But a dream, all this and so much more
Tall and stout, or so it always seemed. Ecstatic about the treat in his front pocket, my eyes always gleamed. Blue denim, cowboy shirts and bolo ties, Across the county you could spot this guy. A honk from the van and clear blue skies, We took that silly van from pow wows, to fairs, and even elephant rides. Laughing, smiling and always joking is the game, My Grandfather is the best, Cleatus is his name.
<mental note to try writing as though a specific, self-consistent (for the duration of a piece) character>
<mental note to try reading that way too>
<realization it's unlikely either will ever happen>
<realization I'll likely have forgotten about it all forever by this afternoon>
We take our medicine, and we take it together. We conform and normalize the expectations imposed on us by faceless corporations who offer money in exchange for hours of our lives, and we do so willingly understanding that refusing treatment is to refuse better outcomes in this market.

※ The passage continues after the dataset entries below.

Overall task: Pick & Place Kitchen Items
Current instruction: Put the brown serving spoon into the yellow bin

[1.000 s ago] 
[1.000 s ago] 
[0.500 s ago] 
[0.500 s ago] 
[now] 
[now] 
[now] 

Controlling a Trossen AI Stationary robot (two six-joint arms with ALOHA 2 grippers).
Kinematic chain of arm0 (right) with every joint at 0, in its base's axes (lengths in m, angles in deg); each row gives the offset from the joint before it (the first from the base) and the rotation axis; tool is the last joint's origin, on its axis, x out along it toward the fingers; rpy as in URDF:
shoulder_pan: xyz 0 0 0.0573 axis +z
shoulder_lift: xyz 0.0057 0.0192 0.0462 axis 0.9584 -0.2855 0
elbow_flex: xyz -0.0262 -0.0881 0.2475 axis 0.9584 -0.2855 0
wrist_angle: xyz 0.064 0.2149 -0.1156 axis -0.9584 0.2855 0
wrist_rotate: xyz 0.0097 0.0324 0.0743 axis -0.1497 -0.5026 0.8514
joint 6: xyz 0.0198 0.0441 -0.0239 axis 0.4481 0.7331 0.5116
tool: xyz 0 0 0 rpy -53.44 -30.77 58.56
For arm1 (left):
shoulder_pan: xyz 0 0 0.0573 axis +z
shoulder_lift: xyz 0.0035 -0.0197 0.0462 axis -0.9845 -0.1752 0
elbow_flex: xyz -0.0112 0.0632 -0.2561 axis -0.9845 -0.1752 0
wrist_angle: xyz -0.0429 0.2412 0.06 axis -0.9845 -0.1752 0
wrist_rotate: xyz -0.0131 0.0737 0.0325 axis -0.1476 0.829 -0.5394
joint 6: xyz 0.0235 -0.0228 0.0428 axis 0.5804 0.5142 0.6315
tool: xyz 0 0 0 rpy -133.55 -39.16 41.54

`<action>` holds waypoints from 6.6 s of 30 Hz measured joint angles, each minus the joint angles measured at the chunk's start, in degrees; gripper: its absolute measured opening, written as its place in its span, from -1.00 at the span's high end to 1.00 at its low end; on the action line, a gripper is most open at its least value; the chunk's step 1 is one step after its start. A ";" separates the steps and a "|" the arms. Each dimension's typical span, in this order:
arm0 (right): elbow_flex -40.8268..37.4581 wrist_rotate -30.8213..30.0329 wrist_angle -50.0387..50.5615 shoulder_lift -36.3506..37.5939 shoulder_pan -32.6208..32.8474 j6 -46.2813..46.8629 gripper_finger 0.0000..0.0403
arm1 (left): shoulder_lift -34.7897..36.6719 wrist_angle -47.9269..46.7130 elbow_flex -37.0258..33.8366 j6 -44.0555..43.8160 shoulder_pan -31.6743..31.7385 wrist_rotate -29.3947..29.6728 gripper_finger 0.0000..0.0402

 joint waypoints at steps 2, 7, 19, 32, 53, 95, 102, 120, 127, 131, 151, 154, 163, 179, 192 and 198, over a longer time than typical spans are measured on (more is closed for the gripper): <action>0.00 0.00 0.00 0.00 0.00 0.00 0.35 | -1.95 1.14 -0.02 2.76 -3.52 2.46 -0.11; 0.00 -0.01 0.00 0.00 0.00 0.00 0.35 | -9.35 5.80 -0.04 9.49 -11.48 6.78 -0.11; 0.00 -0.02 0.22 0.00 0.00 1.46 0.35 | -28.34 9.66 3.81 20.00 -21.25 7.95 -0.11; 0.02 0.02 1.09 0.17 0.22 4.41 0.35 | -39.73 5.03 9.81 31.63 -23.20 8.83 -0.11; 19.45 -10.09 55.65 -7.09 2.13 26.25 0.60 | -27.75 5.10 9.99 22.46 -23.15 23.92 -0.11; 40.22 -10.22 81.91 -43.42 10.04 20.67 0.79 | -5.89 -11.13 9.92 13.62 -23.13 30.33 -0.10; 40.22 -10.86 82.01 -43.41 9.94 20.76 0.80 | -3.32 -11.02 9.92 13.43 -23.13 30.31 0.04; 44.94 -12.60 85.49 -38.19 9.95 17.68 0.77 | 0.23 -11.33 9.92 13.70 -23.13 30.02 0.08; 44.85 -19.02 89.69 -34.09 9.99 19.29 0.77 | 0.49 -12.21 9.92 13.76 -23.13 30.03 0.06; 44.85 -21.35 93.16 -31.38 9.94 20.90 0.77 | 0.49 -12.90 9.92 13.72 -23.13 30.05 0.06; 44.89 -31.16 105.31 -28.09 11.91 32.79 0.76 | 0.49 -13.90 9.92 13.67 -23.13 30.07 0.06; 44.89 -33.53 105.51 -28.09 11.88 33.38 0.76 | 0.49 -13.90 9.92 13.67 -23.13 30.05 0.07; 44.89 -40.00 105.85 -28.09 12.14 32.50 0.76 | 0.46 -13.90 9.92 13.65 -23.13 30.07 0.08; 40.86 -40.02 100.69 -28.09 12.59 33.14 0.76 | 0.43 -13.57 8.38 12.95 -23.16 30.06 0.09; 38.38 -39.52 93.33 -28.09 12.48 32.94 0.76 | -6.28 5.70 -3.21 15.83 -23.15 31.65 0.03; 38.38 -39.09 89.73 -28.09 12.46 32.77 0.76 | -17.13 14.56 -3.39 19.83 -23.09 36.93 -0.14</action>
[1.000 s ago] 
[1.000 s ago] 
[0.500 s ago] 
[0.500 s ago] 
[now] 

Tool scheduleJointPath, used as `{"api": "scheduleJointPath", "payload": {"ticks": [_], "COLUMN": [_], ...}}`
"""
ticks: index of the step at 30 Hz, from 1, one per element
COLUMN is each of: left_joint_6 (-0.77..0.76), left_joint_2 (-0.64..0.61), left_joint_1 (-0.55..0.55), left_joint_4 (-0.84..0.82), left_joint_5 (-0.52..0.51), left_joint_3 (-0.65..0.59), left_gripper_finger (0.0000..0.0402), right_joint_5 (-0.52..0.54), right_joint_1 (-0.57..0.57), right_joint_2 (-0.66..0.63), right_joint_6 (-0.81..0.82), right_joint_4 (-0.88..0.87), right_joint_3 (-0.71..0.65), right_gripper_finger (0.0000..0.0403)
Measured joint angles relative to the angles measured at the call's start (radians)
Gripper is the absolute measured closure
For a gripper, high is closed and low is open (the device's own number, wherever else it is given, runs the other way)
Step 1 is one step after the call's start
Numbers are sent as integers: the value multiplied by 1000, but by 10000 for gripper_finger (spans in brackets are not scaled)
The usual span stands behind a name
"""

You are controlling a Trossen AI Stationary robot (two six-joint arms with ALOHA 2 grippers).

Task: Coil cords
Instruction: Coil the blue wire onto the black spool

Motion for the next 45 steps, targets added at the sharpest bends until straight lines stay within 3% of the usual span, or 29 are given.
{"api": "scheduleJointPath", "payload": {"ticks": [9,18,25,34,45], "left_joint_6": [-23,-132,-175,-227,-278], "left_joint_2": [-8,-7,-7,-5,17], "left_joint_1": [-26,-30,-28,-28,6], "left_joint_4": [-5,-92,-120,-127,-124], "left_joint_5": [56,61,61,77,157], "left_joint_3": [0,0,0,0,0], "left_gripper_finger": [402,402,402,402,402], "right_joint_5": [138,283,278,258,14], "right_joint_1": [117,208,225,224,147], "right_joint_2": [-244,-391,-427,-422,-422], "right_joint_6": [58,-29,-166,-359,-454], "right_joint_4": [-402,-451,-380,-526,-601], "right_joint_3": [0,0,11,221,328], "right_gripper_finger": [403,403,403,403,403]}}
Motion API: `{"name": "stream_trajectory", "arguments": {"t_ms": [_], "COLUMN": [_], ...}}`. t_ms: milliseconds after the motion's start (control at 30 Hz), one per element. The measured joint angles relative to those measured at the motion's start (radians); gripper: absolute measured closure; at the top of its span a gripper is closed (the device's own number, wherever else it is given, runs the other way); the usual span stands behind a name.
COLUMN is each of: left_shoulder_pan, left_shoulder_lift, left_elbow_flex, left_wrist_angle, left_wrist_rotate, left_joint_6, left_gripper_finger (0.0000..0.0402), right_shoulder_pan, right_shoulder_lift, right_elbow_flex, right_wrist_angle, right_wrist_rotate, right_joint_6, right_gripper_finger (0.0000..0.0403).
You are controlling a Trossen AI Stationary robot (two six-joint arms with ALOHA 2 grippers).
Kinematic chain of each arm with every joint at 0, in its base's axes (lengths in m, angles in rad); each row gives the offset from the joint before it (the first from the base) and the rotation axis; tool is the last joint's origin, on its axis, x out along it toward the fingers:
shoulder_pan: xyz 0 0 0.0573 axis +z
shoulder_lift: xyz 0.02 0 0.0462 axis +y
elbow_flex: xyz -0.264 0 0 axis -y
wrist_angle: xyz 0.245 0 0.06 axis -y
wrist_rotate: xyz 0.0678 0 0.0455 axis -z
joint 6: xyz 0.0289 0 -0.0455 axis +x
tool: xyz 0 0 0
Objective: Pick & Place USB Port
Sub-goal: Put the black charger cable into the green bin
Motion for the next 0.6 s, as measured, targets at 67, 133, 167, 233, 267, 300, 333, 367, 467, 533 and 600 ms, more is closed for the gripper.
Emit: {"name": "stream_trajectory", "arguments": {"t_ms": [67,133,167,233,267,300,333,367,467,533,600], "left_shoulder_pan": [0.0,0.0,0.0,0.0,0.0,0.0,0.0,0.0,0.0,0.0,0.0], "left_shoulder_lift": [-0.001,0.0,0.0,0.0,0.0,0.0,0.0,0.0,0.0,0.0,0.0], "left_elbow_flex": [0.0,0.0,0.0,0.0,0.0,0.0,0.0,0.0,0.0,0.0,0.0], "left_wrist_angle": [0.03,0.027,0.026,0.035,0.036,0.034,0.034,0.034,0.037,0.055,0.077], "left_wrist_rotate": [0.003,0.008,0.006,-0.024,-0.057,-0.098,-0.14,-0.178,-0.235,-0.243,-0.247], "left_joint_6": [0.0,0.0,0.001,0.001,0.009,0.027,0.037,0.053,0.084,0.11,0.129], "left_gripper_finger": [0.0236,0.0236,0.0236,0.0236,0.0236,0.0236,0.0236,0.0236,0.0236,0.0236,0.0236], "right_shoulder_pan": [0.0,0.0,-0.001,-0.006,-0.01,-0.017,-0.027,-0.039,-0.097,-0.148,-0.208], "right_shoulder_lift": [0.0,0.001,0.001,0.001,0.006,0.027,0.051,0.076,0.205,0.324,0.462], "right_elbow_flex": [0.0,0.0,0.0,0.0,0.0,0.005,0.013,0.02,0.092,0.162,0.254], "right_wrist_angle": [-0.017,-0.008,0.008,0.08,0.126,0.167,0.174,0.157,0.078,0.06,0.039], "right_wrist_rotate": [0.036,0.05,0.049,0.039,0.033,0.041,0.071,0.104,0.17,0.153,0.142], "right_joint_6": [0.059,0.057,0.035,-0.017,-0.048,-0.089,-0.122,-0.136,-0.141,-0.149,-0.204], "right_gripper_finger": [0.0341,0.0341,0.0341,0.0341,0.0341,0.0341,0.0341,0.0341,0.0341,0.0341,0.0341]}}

The myth of the market society that embraces all individuals is a naked lie: and we lay with it every night.
And then we die. Yep.
I don't really believe in the “we” part of that, though – or at least not if that implies we're acting in some sort of intentional concert. I think it's more like wave collisions/interference: something seemingly wound it up, the unraveling being what seems to be happening from endless points of views (i.e. nexuses of consciousness pretending to be separate, individual selves).
I participated in a somber yet fun memorial for a local musician recently passed, last night.
The aforementioned “collisions/interference” was alive and well, there. I'm thinking particularly of how the deceased's sister – whom I'd never met – came running over to me after I waved to someone next to her, and started talking to me as though we knew each other, how she was so glad to see me, etc., etc.
But we took turns performing, and all was well. Especially the Jameson...
Partner and I hit some unhealth food and more drink upon returning home, which went on later than it should have in the context of having to work the next day. But there was just this incredible crisp, blustery autumn thing going on that proved an irresistible to serious drink/smoke-assisted contemplation.
I kind of just want to eat and type today. But there's a bunch of unborn code awaiting my midwifery in the dark amorphous not-yet-thought-erized consciousness murk.